No mundo da moda, as grifes lançadoras de tendências, não raramente, precisam recorrer aos tribunais para proteger a autoria de suas ideias. Quando isso acontece, entram em um longo e desgastante imbróglio judicial, pois são muito tênues os limites entre inspiração, cópia e pirataria, principalmente nessa área. Na última quarta-feira, 13, depois de nove anos, duas empresas conhecidas da moda conseguiram encerrar uma dessas pendengas na Justiça. De um lado, a Cavalera, grife roqueira com raiz paulistana, e, de outro, a Zara, loja de roupas com sede na Espanha, presente em 86 países, incluindo o Brasil.
Alvo de pelos menos 60 processos – dos mais diversos tipos, incluindo uso de trabalho análogo à escravidão –, a rede espanhola foi condenada desta vez por usar indevidamente, em camisas polo, a logomarca da Cavalera, que é uma águia de duas cabeças. “A Cavalera perdeu em todas as instâncias até chegar ao Superior Tribunal de Justiça (STJ), quando houve uma mudança no entendimento da causa”, conta Luiz Ricardo Marinello, advogado que representa da marca.
A relatora, ministra Nancy Andrighi, escreveu no acórdão que a decisão jurídica nesses casos pretende “proteger o seu titular contra a concorrência desleal e resguardar o consumidor, que, ao optar por uma determinada marca, espera um certo padrão de qualidade já pessoalmente experimentado ou conhecido de outra forma”.
A cópia é verdadeiramente uma praga na vida das marcas. Tem uma boa ideia disso quem costuma fazer compras no maior centro atacadista de vestuário do Brasil, nos bairros paulistanos do Bom Retiro e Brás. As vitrines exibem modelos que, em geral, foram “inspirados” em grandes marcas. Apesar de muito parecidos com peças mais caras e que muitas vezes foram exibidas nas passarelas mais luxuosas da moda, elas não pretendem enganar o consumidor. Mesmo quando são cópias descaradas, não levam etiqueta falsa, nem o logo da marca original, na maioria das vezes.

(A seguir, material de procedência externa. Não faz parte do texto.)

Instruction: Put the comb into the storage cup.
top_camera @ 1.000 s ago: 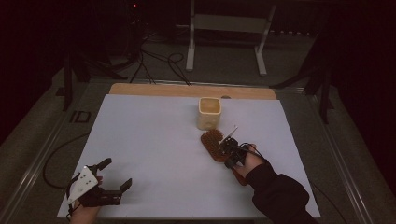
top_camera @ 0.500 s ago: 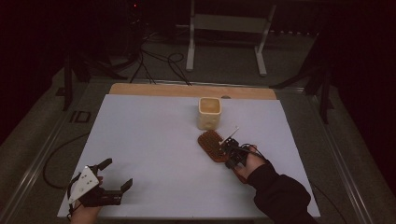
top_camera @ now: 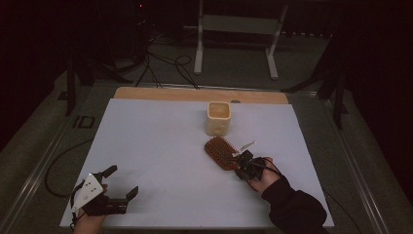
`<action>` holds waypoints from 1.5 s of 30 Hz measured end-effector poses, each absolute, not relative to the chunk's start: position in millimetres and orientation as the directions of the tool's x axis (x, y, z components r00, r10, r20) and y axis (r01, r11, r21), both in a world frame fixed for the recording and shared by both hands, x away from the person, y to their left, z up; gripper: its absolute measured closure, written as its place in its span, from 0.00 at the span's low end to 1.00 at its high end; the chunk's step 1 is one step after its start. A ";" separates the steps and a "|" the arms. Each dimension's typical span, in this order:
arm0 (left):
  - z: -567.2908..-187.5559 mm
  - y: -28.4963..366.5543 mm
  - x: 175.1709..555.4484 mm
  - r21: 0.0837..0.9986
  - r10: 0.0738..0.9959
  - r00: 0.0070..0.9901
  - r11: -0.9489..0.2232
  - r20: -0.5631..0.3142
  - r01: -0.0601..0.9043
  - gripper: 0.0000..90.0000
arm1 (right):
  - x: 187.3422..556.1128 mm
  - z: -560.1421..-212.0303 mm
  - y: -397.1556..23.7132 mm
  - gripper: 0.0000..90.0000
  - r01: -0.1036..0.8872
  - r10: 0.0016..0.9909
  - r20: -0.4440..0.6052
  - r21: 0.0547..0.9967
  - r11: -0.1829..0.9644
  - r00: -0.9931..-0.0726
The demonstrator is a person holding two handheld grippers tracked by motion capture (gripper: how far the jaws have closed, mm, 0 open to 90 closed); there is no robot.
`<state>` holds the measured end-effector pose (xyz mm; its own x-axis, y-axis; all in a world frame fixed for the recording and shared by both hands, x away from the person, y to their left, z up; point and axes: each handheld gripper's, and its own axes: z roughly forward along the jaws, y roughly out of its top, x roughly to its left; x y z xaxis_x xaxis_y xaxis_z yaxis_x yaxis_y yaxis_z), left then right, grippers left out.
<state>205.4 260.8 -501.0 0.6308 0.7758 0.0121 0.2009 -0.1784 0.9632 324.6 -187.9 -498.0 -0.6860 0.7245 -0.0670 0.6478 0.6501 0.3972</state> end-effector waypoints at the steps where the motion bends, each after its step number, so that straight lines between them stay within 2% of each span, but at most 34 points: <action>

Caso contrário, estariam incorrendo no crime de pirataria. Dados da Receia Federal apontam que os produtos falsificados causaram um prejuízo de 395 bilhões de reais de impostos não recolhidos aos cofres públicos em 2022.
“O vestuário é o campeão de perdas com a ilegalidade”, diz Edson Vismona, diretor do Fórum Nacional de Combate a Pirataria (FNCP), que representa os 14 setores produtivos – entre marcas esportivas, de luxo e de cigarros – mais prejudicados com essas práticas. A entidade recebe dados dos associados, que calculam as perdas acumuladas com o espaço do mercado que deveriam ocupar, mas está nas mãos dos autores das cópias. Nesse sentido, a estimativa de prejuízo, só do vestuário, é de 84 bilhões de reais. Somados todos os 14 setores, as perdas chegam à quantia de 280 bilhões. A esse valor há um acréscimo de 130 bilhões de impostos sonegados.
“Acho que deveria ter uma legislação mais rígida sobre este assunto. A falsificação é prejudicial para qualquer marca”, diz Alberto Hiar, fundador da Cavalera. De fato, no Brasil a contrafação é uma ilegalidade que dificilmente é criminalizada, pois tem pena de três meses a um ano de prisão. Tanto que a Cavalera recebeu por danos morais 127 mil reais. Já o prejuízo material está em discussão entre os envolvidos. No Congresso, o Projeto de Lei 333, de 1999, prevê o aumento da pena para quatro anos de prisão para os crimes de pirataria. Resta saber se não existem outros meios, como aumento de fiscalização, para evitar que tanta mercadoria pirata seja vendida à luz do dia e em qualquer lugar.
Procurado pela reportagem de VEJA, o advogado da Zara não retornou o contato.